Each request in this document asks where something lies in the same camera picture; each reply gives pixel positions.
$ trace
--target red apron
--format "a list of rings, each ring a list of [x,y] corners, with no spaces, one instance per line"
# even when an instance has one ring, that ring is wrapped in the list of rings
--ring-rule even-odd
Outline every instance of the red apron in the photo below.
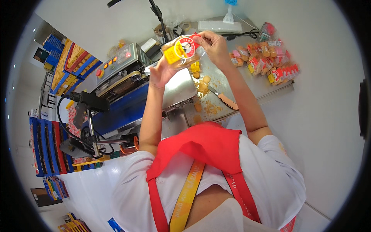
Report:
[[[168,232],[169,227],[158,194],[156,178],[179,151],[220,169],[234,198],[241,205],[243,215],[260,223],[254,200],[242,175],[238,152],[240,134],[240,130],[225,129],[215,122],[203,122],[159,143],[156,158],[147,171],[146,179],[153,218],[159,232]]]

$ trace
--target stainless steel table
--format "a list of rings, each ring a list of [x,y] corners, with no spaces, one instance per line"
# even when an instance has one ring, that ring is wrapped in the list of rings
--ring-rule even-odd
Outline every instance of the stainless steel table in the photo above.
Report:
[[[216,17],[210,20],[223,20],[223,17]],[[245,22],[234,18],[235,22],[240,22],[242,24],[243,31],[250,31],[253,28],[247,25]],[[254,25],[250,20],[244,19],[249,24]],[[193,28],[198,28],[198,23],[192,23]],[[246,46],[247,43],[254,43],[256,42],[255,39],[252,39],[250,36],[241,36],[237,37],[234,40],[227,41],[228,51],[232,52],[236,49],[236,46]],[[204,76],[209,76],[211,78],[210,86],[215,88],[220,93],[223,93],[228,98],[235,101],[235,98],[232,94],[232,91],[229,87],[228,80],[225,75],[210,61],[207,56],[202,57],[200,60],[201,77],[199,79],[194,79],[195,82],[199,82]],[[253,92],[254,96],[257,98],[258,102],[262,105],[273,98],[277,97],[278,95],[284,94],[289,91],[293,91],[292,84],[293,81],[289,81],[282,85],[272,86],[269,83],[269,80],[266,75],[260,76],[259,74],[253,76],[249,70],[247,69],[247,65],[244,64],[241,67],[237,68],[240,73],[242,74],[244,80],[246,81],[247,85]],[[194,102],[200,102],[202,110],[201,112],[197,112],[194,105],[189,104],[183,107],[185,118],[187,120],[188,126],[193,126],[195,123],[194,117],[196,115],[201,116],[202,121],[215,121],[218,122],[225,118],[231,117],[233,115],[239,114],[239,111],[235,111],[224,105],[218,97],[213,94],[212,92],[207,93],[205,96],[200,97],[200,92],[198,92],[198,97],[194,98]],[[210,112],[210,110],[217,108],[216,114],[214,112]]]

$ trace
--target orange knife handle
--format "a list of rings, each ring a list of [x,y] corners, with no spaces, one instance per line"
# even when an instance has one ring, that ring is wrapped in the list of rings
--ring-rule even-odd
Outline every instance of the orange knife handle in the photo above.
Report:
[[[218,95],[218,98],[224,103],[226,104],[229,108],[233,109],[233,110],[238,110],[238,105],[237,103],[235,103],[234,101],[232,101],[231,99],[227,98],[224,94],[219,94]]]

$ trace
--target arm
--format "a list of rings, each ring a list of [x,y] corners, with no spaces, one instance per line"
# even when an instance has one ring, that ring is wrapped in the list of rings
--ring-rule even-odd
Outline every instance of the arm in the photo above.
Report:
[[[210,60],[227,77],[245,123],[247,135],[257,145],[261,138],[272,134],[259,103],[244,81],[241,73],[233,66],[225,39],[209,31],[201,32],[199,35],[206,40],[201,37],[194,37],[194,41],[205,49]]]
[[[150,84],[140,127],[139,150],[148,151],[154,156],[156,156],[157,146],[161,141],[163,98],[164,89]]]
[[[226,66],[221,70],[227,77],[234,98],[245,123],[249,139],[257,145],[261,138],[272,134],[268,127],[268,122],[264,113],[257,102],[254,94],[244,81],[241,73],[233,66]]]
[[[150,70],[147,101],[139,132],[139,150],[148,151],[156,156],[157,146],[161,141],[162,100],[164,99],[165,84],[169,82],[176,71],[169,68],[164,57],[160,59],[155,68],[150,67]]]

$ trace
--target orange lanyard
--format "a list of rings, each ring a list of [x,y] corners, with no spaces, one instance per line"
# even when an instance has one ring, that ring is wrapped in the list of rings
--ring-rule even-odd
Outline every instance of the orange lanyard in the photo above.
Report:
[[[196,196],[198,186],[200,185],[204,168],[204,163],[194,160],[182,191],[180,192],[175,204],[173,215],[170,220],[170,232],[180,232],[184,230],[194,197]]]

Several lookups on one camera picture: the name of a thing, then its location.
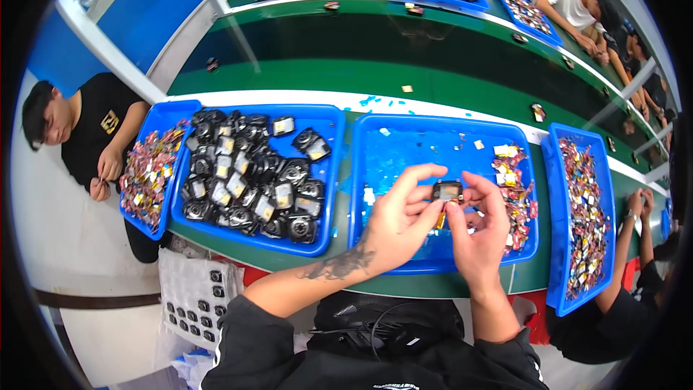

────────────────

In the data above, tally the lines that contain the string "camera" and give that figure alone.

2